Toc H is also active through its partners. Over the years, many projects that began in Toc H now exist as independent organisations including the Winant-Clayton Volunteers; the School under Sky and the associated Friends of Khasdobir;
As mentioned above Fellowship sits alongside Service as a fundamental aim of Toc H and many branches still meet regularly to share in this aspect. Toc H is a Christian based Movement that welcomes those of other, and of no religion, into its fold and chooses to promote Christianity through deed and example rather than by preaching. There is some ceremony involved in branch meetings most notably the act of taking Light. Tubby’s birthday (which almost coincides with the anniversary of the original opening of Talbot House) is also celebrated annually with the World Chain of Light which unites branches around the world. There are strong overseas pockets of Toc H – particularly in Australia and Belgium – which carry out activities in the name of Toc H. In post-colonial countries such as Zimbabwe too, remaining members make small but vital contributions to the community.
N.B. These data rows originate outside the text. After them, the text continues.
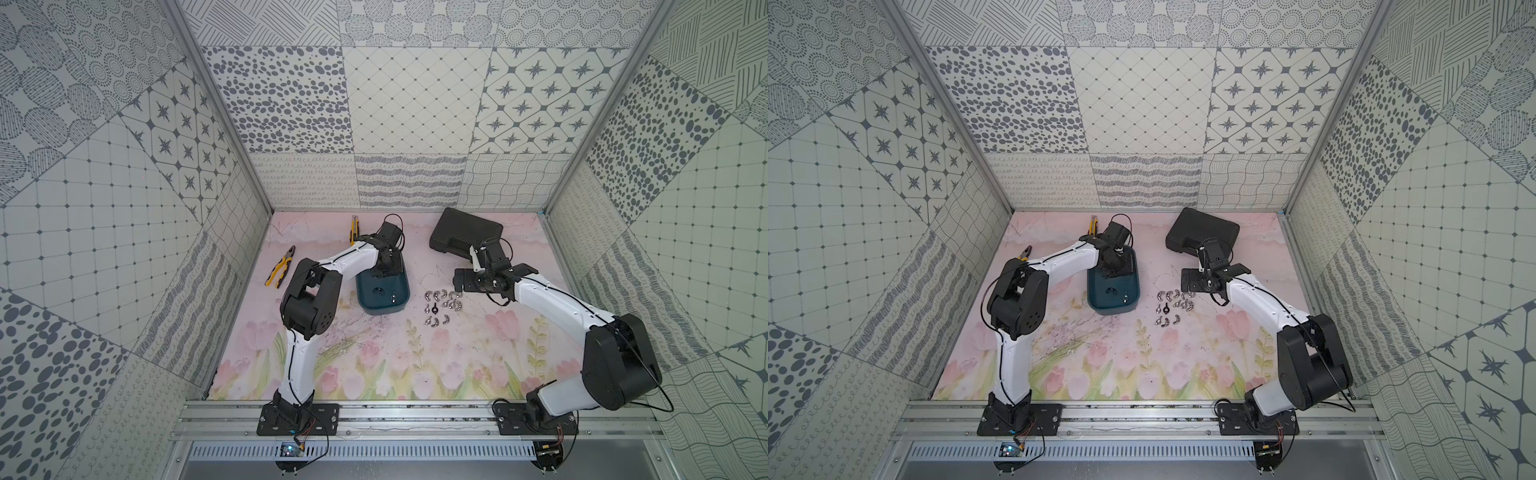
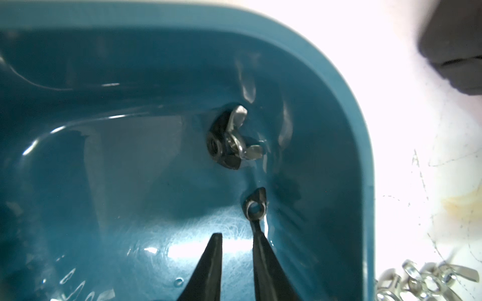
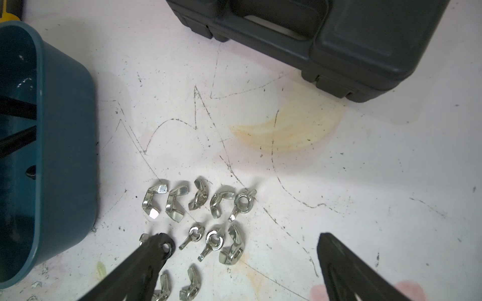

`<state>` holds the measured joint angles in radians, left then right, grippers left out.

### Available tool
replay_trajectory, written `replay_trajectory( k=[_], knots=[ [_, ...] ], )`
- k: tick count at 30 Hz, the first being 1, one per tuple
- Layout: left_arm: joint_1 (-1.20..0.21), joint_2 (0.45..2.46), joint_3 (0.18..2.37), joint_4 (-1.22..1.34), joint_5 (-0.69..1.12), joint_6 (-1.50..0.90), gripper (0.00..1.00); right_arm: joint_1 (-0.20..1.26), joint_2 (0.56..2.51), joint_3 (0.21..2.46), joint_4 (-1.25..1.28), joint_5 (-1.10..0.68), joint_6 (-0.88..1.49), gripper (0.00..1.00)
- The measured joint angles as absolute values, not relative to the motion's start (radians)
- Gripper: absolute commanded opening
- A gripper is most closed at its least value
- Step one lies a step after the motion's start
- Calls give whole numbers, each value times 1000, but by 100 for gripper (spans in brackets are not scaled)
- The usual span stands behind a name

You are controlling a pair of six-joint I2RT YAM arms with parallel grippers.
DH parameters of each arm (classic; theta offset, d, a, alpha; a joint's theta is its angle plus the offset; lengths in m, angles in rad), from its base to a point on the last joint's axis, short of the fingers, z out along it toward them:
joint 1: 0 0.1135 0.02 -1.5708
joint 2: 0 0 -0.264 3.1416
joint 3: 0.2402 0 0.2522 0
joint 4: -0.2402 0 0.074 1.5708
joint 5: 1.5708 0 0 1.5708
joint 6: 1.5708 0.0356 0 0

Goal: Take out the wing nut from the storage box
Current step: Pick up the wing nut from the storage box.

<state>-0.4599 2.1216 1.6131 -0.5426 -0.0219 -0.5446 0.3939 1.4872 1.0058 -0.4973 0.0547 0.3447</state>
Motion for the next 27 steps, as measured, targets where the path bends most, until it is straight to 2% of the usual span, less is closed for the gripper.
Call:
replay_trajectory(
  k=[12, 27],
  knots=[
    [-485, 2194, 1688, -570, -16, -501, 25, 398, 1487, 1006, -497, 57, 345, 97],
    [-485, 2214, 1705, -571, -56, -473, 3, 398, 1487, 1006, -497, 58, 344, 97]
  ],
)
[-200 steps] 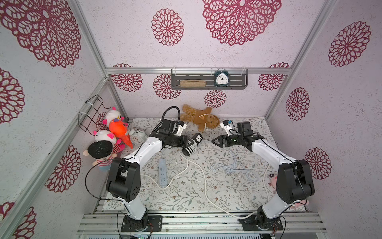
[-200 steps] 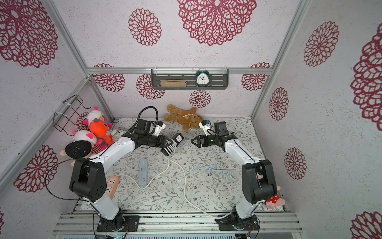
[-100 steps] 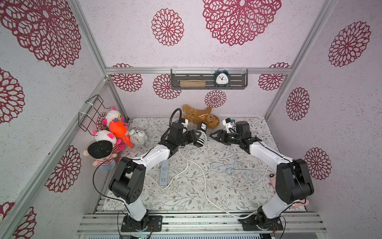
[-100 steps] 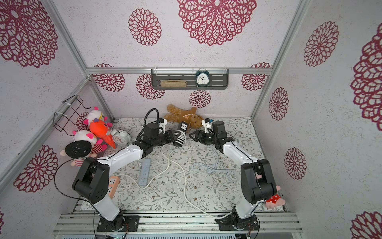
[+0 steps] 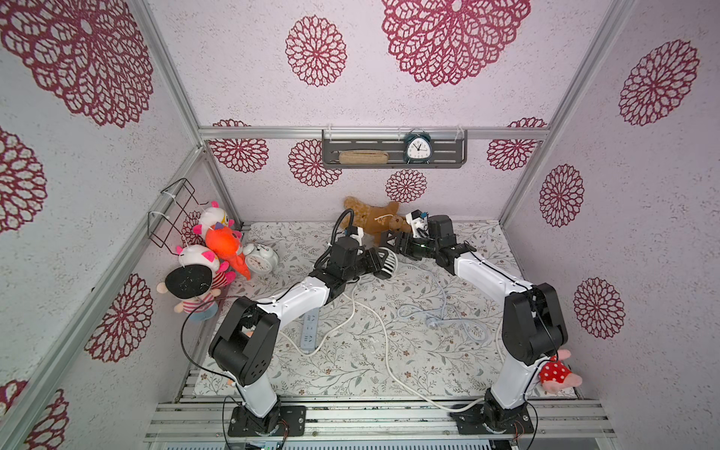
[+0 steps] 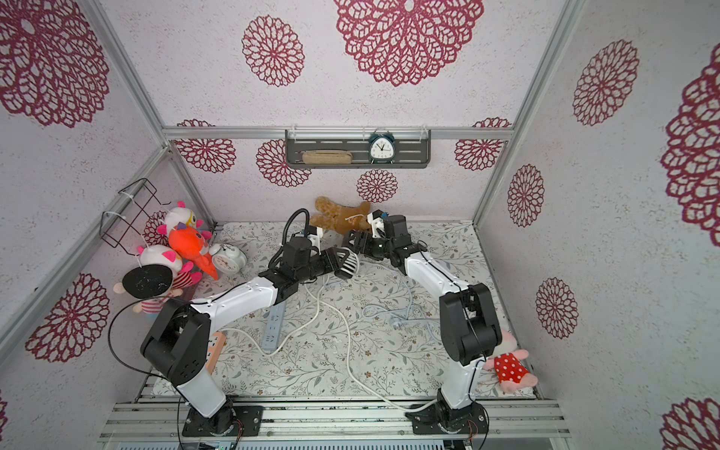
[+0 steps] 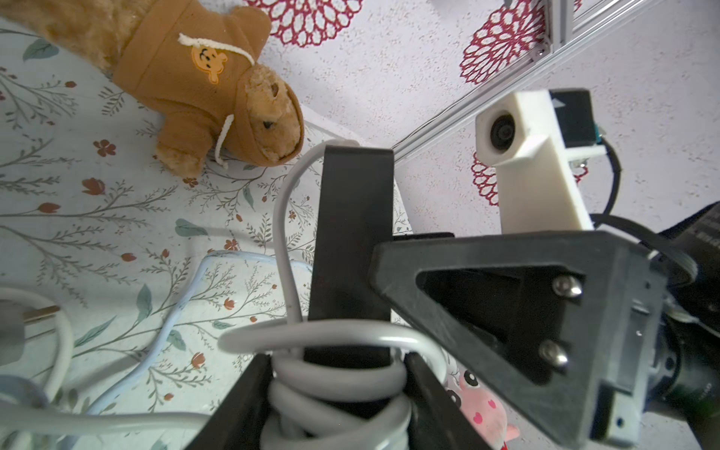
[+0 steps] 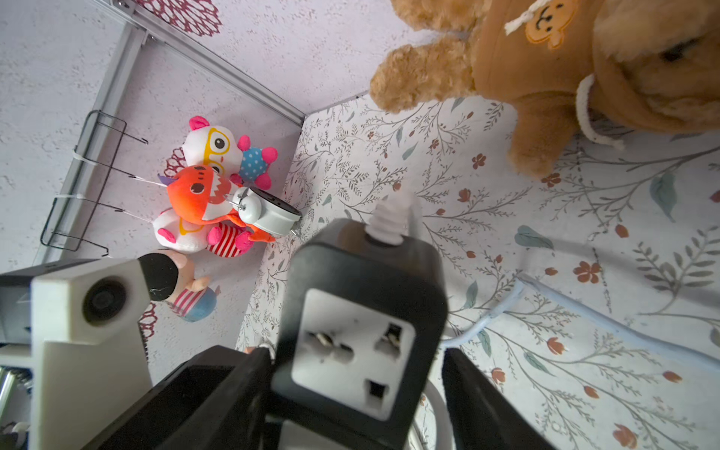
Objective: Unwrap the cord wrapped around the power strip
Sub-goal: Adjust the power strip.
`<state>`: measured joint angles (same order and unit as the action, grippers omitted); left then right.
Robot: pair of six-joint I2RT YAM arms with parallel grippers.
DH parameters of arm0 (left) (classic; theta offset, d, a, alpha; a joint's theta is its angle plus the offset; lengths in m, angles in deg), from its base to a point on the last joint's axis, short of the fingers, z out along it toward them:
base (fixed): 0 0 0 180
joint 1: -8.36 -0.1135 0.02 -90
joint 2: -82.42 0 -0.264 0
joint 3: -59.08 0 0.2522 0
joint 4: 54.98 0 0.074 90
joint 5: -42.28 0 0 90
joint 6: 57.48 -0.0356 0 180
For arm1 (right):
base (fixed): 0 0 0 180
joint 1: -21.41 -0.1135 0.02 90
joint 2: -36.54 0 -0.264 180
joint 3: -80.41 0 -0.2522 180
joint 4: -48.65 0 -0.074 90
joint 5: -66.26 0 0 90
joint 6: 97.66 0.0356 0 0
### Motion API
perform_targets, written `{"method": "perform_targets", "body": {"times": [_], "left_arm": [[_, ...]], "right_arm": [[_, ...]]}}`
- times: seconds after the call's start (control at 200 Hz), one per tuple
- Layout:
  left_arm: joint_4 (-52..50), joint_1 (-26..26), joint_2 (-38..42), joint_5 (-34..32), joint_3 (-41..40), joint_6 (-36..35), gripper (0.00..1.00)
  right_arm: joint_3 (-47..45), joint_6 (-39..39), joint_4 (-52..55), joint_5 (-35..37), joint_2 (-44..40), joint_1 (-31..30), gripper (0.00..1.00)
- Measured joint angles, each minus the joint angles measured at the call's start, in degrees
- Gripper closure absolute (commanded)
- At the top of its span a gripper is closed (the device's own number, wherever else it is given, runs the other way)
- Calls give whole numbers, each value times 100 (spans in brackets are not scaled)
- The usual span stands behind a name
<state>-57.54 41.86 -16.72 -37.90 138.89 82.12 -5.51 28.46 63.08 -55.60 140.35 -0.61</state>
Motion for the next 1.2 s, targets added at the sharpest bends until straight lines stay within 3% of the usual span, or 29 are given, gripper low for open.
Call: {"method": "perform_targets", "body": {"times": [0.145,0.26,0.46,0.63,0.805,0.921,1.046,1.201], "left_arm": [[2,7,0,-39,-131,-52,100],[7,2,0,-63,-162,-96,76],[328,-66,2,33,-439,-76,30],[839,-323,223,472,-841,144,11],[1193,-761,553,776,-955,310,8],[1163,-973,542,890,-811,341,15],[920,-1012,280,1078,-358,289,20],[914,-1012,22,1405,-238,400,16]], "right_arm": [[192,15,164,59,127,-96,58],[286,-11,269,50,197,-118,67],[511,-212,553,-33,391,-153,70],[686,-656,846,-39,616,-160,74],[896,-1169,1290,-203,767,-164,76],[1126,-1591,1606,-413,789,-181,77],[1320,-2057,1847,-592,789,-225,78],[1482,-2516,2214,-636,789,-297,79]]}}
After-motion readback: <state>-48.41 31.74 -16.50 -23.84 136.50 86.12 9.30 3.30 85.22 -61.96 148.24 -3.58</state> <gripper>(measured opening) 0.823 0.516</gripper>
Toc H has branches and members in the UK; Australia; Belgium; India; Zimbabwe; South Africa; Gibraltar; France and elsewhere. The commonality of this worldwide movement is its shared ethos which is best summed up in the Four Points of the Compass which express the fundamental beliefs of Toc H and were originally drawn up in 1920. These are Fellowship (To Love Widely); Service (To Build Bravely); Fairmindedness (To Think Fairly); and the Kingdom of God (To Witness Humbly).
Current status of Toc H in the UK
The changing face of the charity sector and a number of other factors brought Toc H to a critical stage at the end of the 20th century. The traditional branch meeting approach does not suit the lifestyle of many and increased regulation had an affect on branch activities and the project scene that had been prevalent in Toc H for many years. Membership had been in decline and Toc H faced a financial crisis. Thankfully, it had acquired an extensive property portfolio over the years, and the sale of this is allowing it to meet its obligations. All paid staff were made redundant by 2008 and Toc H is now run entirely by volunteers (Except for a part-time administrator and accounts staff). However, the passion and determination of these people is ensuring that Toc H overcomes its problems and enters a period of renewal. As Toc H UK approaches its centenary in December 2019, Toc H stands proud in its mission to bring people together in reconciliation and reach out to those members of society most in need.
Structure and Constitution
Toc H in the UK is a membership organisation managed by a board of trustees and governed by Royal Charter first granted in 1922. It is a registered charity (No. 211042 and SC045491).
Its charitable objectives as set out in the Royal Charter are: to advance the Christian religion, to advance education especially in regard to the study and practice of the social sciences, to promote the efficiency of Our Armed Forces, to promote the rehabilitation of offenders, to provide or assist in the provision of facilities for recreation or other leisure time occupations with the object of improving conditions of life, particularly among young people, to give relief to the poor and aged, to give assistance to the sick and to promote such other charitable purposes which Toc H may determine.